4.4. Western Blot Analysis
For protein expression analysis, soleus muscle was homogenized on ice with a polytron homogenizer in 20 mmol/L Tris-HCl buffer (pH7.5) containing 5 mmol/L EDTA, 2 mmol/L PMSF, 1:200 protease inhibitor cocktail (Sigma, St. Louis, MO, USA). The protein concentrations were determined using a Bradford reagent from Bio-Rad (USA), with bovine serum albumin as the standard. An aliquot of tissue extract containing 20 μg (PPAR-γ, PGC-1α, GLUT-4) of protein was separated on a 10% SDS-PAGE gel. After electrophoresis, the proteins were transferred to a PVDF membrane (Millipore, Bedford, MA, USA) in a semi-dry blotting apparatus (Bio-Rad, Hercules, CA, USA).
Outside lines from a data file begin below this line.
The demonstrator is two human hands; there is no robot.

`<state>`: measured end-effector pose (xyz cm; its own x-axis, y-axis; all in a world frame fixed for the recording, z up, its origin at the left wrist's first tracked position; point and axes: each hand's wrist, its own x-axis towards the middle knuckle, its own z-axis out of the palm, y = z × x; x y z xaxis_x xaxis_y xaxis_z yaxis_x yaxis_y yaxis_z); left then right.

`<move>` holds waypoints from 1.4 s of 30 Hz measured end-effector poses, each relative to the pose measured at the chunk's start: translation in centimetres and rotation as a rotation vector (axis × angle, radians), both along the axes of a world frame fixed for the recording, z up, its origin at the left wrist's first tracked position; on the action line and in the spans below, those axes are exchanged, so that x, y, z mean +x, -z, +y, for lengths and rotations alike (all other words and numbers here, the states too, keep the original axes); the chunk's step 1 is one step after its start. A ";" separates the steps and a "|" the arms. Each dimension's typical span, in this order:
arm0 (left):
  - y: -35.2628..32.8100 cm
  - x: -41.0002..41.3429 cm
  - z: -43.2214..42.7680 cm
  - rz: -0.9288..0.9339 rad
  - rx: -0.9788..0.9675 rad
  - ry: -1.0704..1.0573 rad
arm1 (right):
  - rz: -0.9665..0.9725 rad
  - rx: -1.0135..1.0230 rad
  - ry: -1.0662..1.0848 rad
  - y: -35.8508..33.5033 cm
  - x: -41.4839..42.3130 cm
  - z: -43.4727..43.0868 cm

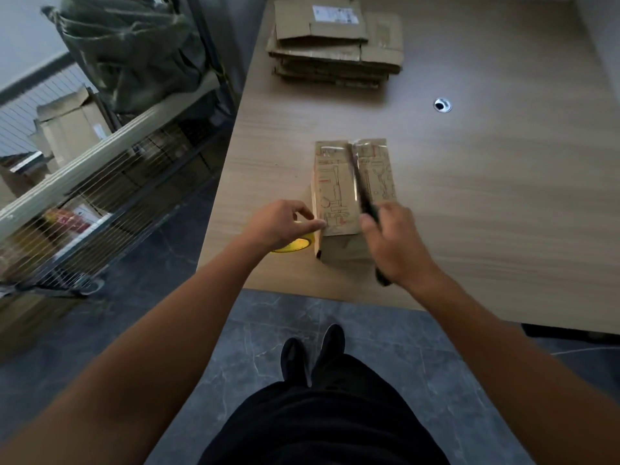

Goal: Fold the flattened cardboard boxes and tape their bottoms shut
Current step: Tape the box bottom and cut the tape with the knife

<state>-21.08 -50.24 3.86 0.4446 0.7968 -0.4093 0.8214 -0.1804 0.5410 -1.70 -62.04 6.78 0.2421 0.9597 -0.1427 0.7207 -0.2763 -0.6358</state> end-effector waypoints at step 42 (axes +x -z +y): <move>12.5 -14.1 -3.0 0.298 0.261 0.115 | -0.029 -0.164 -0.161 9.7 -14.9 1.0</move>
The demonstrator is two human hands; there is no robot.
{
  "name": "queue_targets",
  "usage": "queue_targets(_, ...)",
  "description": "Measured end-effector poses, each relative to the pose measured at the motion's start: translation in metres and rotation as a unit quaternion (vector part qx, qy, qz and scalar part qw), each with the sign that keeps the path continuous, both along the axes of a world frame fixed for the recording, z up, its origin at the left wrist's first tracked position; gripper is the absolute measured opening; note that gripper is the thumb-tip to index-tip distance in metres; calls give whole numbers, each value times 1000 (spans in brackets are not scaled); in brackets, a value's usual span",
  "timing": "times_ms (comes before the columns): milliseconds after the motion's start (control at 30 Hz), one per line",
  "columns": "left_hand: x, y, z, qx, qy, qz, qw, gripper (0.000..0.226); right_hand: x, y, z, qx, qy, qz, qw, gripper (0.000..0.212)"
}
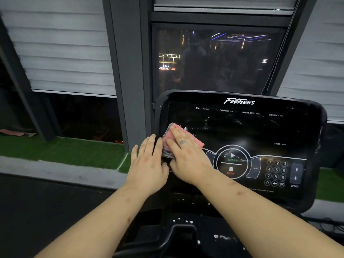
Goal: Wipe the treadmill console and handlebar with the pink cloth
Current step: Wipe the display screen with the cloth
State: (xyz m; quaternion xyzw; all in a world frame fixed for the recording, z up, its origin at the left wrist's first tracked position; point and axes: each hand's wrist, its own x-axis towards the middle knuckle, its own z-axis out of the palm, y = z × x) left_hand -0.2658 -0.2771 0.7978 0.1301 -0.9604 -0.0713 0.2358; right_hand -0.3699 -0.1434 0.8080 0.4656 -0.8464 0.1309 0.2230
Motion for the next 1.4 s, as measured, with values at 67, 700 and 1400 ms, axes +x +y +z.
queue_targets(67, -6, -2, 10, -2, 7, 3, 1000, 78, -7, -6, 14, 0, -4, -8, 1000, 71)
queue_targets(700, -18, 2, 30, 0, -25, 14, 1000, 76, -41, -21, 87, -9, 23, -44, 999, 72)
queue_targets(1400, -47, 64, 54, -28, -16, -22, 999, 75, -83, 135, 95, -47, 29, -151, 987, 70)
After treating with blocking buffer (PBS containing 10% skim milk) for 90 min, the membrane was incubated with primary polyclonal antibodies for 2 h (PPAR-γ; PGC-1α; GLUT-4; Santa Cruz, CA, USA), followed by five 10 min. washes with PBS (5% tween 20). The membrane was then incubated with HRP-conjugated anti-goat IgG or anti-rabbit IgG (Santa Cruz, CA, USA) for 1 h, followed by five 10 min. washes with PBS (5% tween 20). The target proteins were detected using an ECL kit (Amersham Pharmacia Biotech, Piscataway, NJ, USA). The films were photographed and the protein bands of interest were quantified with band analyzer software (Bio-Rad, Hercules, CA, USA).
4.5. Statistical Analysis
All data were analyzed using SPSS software (version 15.0 for Windows). The data are expressed as the means ± SE, and values were analyzed by one-way ANOVA followed by Scheffe’s test. Thus, linear relationships between PPAR-γ, PGC-1α and GLUT-4 protein expression were examined using Pearson’s correlation analysis. Significance was defined as α = 0.05.
5. Conclusions
The results of the present study suggested that increased PPAR-γ, PGC-1α, and GLUT-4 protein expressions by O. humifusa supplementation are responsible for the favorable impact on insulin sensitivity.
Acknowledgements
This work was supported by the Sun Moon University Research Grant of 2010.